Joystream / hydra

A Substrate indexing framework
49 stars 45 forks source link

Hydra v2 Progress Issue #10

Closed bedeho closed 3 years ago

bedeho commented 4 years ago

Mon, Aug 24th

Agenda

I think Arsen can start as soon as he is ready, even if these are not done, but let me know if you think that would be counter-productive.



## Present

- Metin
- Dmitrii
- Bedeho

## Topics covered
- What is Dmitrii currently working on?
- What Metin is working on, and details of how to address those bugs.
- Do we really need to fix the mappings for Kusama treasury now that we have submitted, its not the highest priority?
- Should we continue to try to fix the out of memory issue now?
- Perhaps we need a better solution for handling naming conflicts, using a manifest or some other more explicit approach.

## Conclusions
- Dmitrii will focus on a+b, and mix in d for the next week or so.
- Metin will focus on writing mappings, with tests for some part of our runtime, and will try to identify bugs and rough edges of the developer workflow. Its very important here to get to a place where we find out how to give mapping author confidence that they are doing things correctly.
- We will delay and see what to do about c, hopefully we can settle next meeting.
- We will delay any work on manifest solution for now, Dmitrii will make issue.
- The out of memory bug will either implicitly get resolved by Dmitriis work, or it will pop up again in our own node, and then we will have better shot at local reproduction.
bedeho commented 4 years ago

Tue, Sep 1st

Agenda

  1. Current status for Dmitri
  2. Current status for Metin
  3. Review https://github.com/Joystream/hydra/issues/8, with special focus on typing issue which has received reply form Lezek here https://gist.github.com/bedeho/92fac100fa7f7762aba2c2423f27d58c#gistcomment-3430074
  4. Discuss how to approach calls with interested third parties that want to support Hydra.

Present

Topics covered

Conclusions

bedeho commented 4 years ago

Mon, Sep 7th

Agenda

1. Review Babylon network release plan, and resolve key questions

Present

Conclusions

  1. We will need input from Mokhtar on how to do effective integration testing of the query node. We were concerned that running it as part of the overall testing framework would be a hassle, for example in terms of running time. Having standalone integration tets just for the query node would allow us to have a prebuilt node and only run certain queries. But then it does feel like a lot to have both network and node integration tests.

  2. We decided against including any of the new advanced work, such as typed mappings or manifest files. First off, there is just the uncertainty around feasibility and timeline. Secondly, as emphasized by Dmitrii, we may need to refactor the entire Hydra framework to be more robust, with an architecture similar to Subscan/Polkascan. We will revisit this later.

  3. Metin will start working on the schemas and mappings, as Arsen has been delayed, and Dmitrii will try to work on Hydra itself.

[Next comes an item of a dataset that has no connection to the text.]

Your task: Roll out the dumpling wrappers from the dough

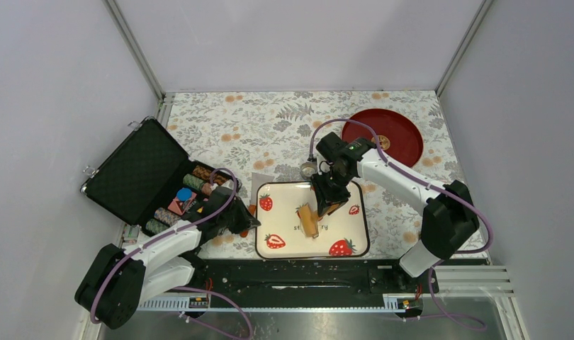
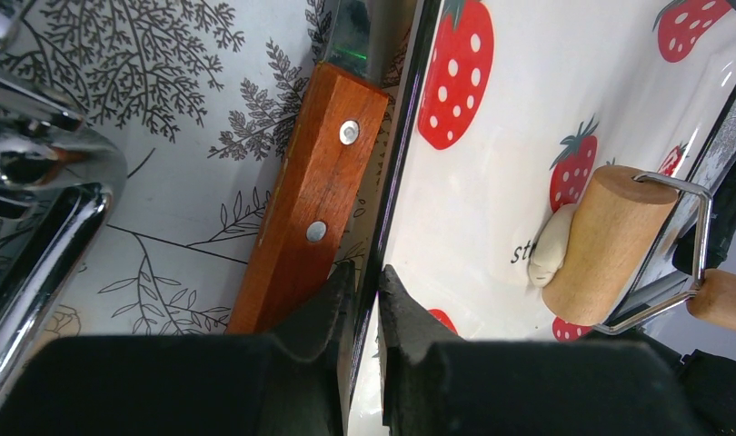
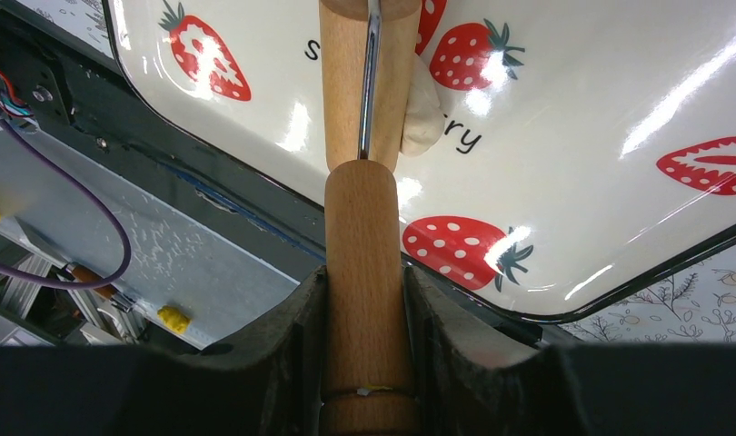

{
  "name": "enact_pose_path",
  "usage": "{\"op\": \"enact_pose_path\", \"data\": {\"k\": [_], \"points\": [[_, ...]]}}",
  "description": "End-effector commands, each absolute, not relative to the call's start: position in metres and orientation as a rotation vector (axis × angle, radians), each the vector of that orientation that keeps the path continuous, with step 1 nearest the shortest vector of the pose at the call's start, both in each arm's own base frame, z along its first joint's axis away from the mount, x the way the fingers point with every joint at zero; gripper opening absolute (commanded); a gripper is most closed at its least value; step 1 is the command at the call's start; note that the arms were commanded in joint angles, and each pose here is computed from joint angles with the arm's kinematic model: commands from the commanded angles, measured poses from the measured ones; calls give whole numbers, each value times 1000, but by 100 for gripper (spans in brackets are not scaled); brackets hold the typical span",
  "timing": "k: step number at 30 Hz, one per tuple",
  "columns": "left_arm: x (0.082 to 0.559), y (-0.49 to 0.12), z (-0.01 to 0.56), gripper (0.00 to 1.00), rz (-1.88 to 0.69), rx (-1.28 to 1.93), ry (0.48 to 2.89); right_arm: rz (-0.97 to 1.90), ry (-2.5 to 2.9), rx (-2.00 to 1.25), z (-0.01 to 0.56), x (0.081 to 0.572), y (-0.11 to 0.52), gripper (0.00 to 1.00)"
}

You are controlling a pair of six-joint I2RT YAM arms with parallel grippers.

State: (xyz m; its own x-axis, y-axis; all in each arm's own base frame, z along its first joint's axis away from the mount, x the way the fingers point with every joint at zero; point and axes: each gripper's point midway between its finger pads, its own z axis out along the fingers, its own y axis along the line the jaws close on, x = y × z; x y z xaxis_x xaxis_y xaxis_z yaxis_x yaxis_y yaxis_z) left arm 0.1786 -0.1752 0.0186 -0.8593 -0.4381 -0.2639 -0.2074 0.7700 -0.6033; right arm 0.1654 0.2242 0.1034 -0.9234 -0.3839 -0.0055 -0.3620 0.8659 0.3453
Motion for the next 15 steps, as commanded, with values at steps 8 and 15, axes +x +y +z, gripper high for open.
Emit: {"op": "enact_pose_path", "data": {"k": [8, 15], "points": [[190, -160, 12, 0, -719, -556, 2520, 85, -2726, 660, 26, 122, 151, 0], [189, -160, 12, 0, -717, -557, 2522, 63, -2743, 660, 27, 125, 155, 0]]}}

  4. There was a polkadotjs version incompatibility issue which made it hard to smoothly populate the indexer database. The only easy way to resolve is to have access to a newer versions of Polkdotjs from what Dmitrii and Metin can gather. Dmitrii will try to experiment with a new version and synching against the new Joystream node for the imminent Alexandria release, and we will seek advice from Mokhtar as well.

  5. We identified the need to introduce a status/progress API for the integration tests, at least for the generated node, the indexer could also be useful in the future. This API should provide events+reads that expose how many blocks have been processed or fetched, respectively.

bedeho commented 4 years ago

Tue, Sep 7th

Agenda

  1. What is required to make the query node part of network testing infrastructure?

  2. How can we turn off running irrelevant scenarios when working on PRs that are focused only on query node?

  3. How can we avoid rebuilding full node & runtime when working on PRs that are focused only on query node?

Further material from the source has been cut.